The cost of adding the elements necessary for these conversions can be significant and while the AEC community is always looking for more efficient ways to complete these warm shell conversions, much of the change is prescriptive. The spec TI (tenant improvement) many landlords are building allows for a more flexible offering and we are seeing a wide range of options across the Bay.
Spec Labs Offer Building Owners Flexibility and Cost-Effective Options
Spec labs give prospective tenants a finished lab capable of supporting many of the science community’s basic needs – lab casework, fume hoods, lab sinks and utilities at the ceilings, walls, and casework. This level of completion provides the scientists a move-in ready space, facilitating their ability to expand their research and grow their capabilities. In addition to time savings, the building owner will have the ability to customize the space to best suit the incoming tenant’s needs, should they desire alterations to the spec.
A spec lab has to be flexible enough to receive all manner of equipment or stand ready to accommodate it through expedited build-outs. What constitutes a “finished” spec lab? The answer to this question is evolving as each real estate agent, broker, developer, contractor and designer may have differing views. It may be a completed lab with a full floor plan of casework, power and utilities distributed to the ceilings and lab support areas, house compressed air and vacuum systems, installed and operating generators and multiple hoods and sinks. It may be a space with less than half of the floor plan filled with casework, hoods, and sinks and no house gas systems or backup generators. The level of provision will depend on each landlord’s approach and leasing model.
Spec labs enable construction companies to provide their landlord partners with options that allow for a short period of time from the tenant’s lease signing to the commencement of research activities. It will also require a minimal amount of rework because of misalignment between the spec and a tenant’s specific needs. Reaching a point that allows for permit sign-off, a quick completion of a base spec and/or a cost-effective tenant driven renovation is the final goal. It minimizes waste, gets scientists working and maximizes return for building owners.

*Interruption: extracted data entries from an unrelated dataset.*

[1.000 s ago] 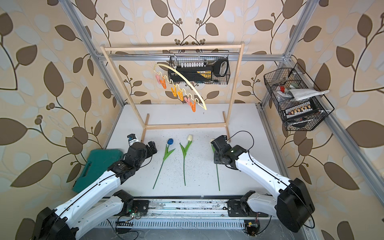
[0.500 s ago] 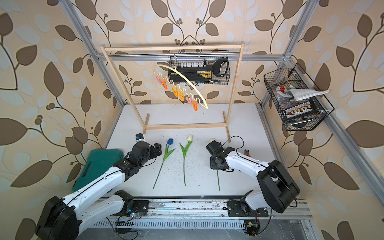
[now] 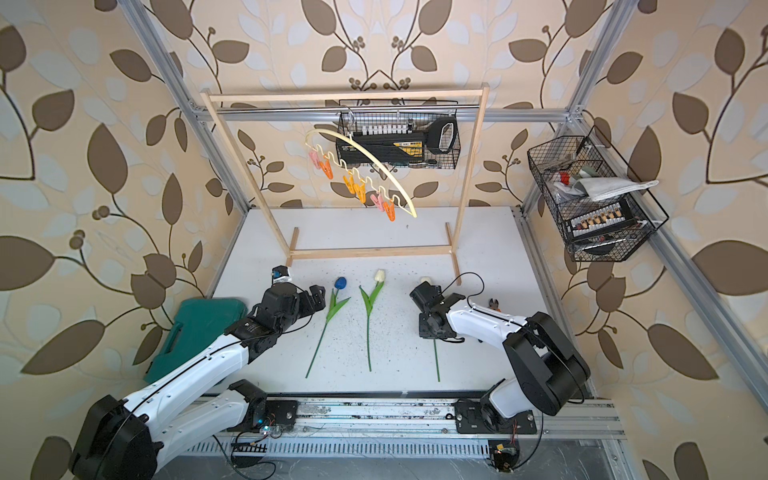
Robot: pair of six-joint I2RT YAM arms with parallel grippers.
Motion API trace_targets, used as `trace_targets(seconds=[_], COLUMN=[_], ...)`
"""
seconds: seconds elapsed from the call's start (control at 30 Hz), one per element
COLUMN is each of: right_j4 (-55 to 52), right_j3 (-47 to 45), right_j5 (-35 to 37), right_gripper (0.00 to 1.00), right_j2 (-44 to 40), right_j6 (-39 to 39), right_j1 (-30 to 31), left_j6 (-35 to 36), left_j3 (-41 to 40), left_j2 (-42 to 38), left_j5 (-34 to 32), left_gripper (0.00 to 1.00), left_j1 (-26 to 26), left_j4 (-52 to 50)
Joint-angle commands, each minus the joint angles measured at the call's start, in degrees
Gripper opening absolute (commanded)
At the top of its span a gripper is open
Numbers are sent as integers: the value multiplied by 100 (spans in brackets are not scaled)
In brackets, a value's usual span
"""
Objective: Dry the flowers on a clothes hanger
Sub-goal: Pick up the flower at the center of the board.
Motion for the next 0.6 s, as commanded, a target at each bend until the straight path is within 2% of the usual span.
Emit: trace_targets(seconds=[0.0, 0.27, 0.43, 0.57], right_j4=[-71, -73, -64, -29], right_j3=[126, 152, 127, 100], right_j5=[145, 229, 241, 296], right_gripper=[19, 19, 12, 12], right_j2=[177, 235, 206, 208], right_j6=[54, 74, 98, 118], right_j1=[32, 26, 27, 26], left_j6=[169, 221, 257, 322], left_j3=[-30, -171, -193, -166], left_j2=[-163, -415, -439, -371], left_j5=[59, 141, 267, 397], left_gripper=[99, 93, 92, 92], left_j1=[28, 27, 21, 27], left_j4=[259, 382, 451, 496])
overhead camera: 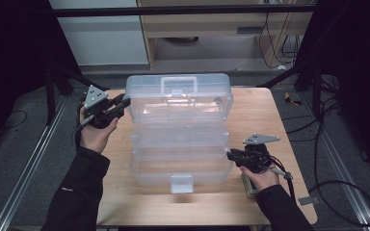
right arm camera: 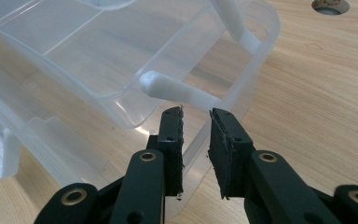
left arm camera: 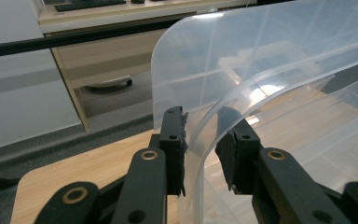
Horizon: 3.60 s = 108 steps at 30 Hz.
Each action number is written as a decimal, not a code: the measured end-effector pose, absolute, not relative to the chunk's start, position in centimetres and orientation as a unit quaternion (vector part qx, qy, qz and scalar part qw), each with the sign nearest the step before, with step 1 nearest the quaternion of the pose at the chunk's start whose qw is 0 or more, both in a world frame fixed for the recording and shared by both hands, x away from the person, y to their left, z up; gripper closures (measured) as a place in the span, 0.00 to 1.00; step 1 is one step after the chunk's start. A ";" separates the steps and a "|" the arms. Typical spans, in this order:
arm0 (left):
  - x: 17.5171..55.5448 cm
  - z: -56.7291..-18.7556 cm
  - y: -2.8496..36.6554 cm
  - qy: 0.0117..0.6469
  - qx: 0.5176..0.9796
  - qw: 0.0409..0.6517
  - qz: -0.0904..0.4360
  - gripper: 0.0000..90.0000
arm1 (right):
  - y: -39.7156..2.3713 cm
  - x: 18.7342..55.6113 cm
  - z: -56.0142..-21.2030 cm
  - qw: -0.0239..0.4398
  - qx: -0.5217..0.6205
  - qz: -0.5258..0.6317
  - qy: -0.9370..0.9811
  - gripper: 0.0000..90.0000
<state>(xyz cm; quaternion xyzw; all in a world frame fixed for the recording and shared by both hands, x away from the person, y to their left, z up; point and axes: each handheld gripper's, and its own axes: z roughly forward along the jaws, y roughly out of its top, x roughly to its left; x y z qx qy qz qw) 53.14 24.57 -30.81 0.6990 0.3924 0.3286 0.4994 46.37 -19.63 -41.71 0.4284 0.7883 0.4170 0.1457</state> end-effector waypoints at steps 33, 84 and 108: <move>58.6 -30.6 24.1 0.419 0.694 0.481 0.334 0.93 | -19.7 46.5 -41.8 0.142 0.429 0.420 0.787 0.82; 65.1 -33.1 23.4 0.466 0.675 0.470 0.327 0.93 | -19.7 46.7 -41.8 0.138 0.431 0.420 0.787 0.81; 68.2 -34.6 22.8 0.494 0.680 0.450 0.301 0.93 | -19.3 46.4 -41.7 0.141 0.429 0.412 0.791 0.80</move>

Even though the decrease in demand for general use office space was put in motion by the pandemic, our team believes that this trend of converting general offices into venues for life sciences tenants will continue to grow. Building owners who are considering it need to engage and form strong partnerships with architects, builders and trade partners who specialize in this area to best meet their goals and expectations.
About Tate Chandler
Tate Chandler is a project executive at XL Construction, headquartered in Milpitas, California. He has been with the company for more than 15 years, over which time he has specialized in advanced technology and life sciences projects throughout the Bay Area. He is a USGBC LEED Accredited Professional. Major projects he has contributed to include the DBIA award-winning Bayer CropScience project in West Sacramento, Genesis Tower in South San Francisco and Harbor Bay Parkway in Alameda. He has also worked on projects for Genentech, Amgen, Exelixis, Johnson & Johnson, ARE and Phase 3.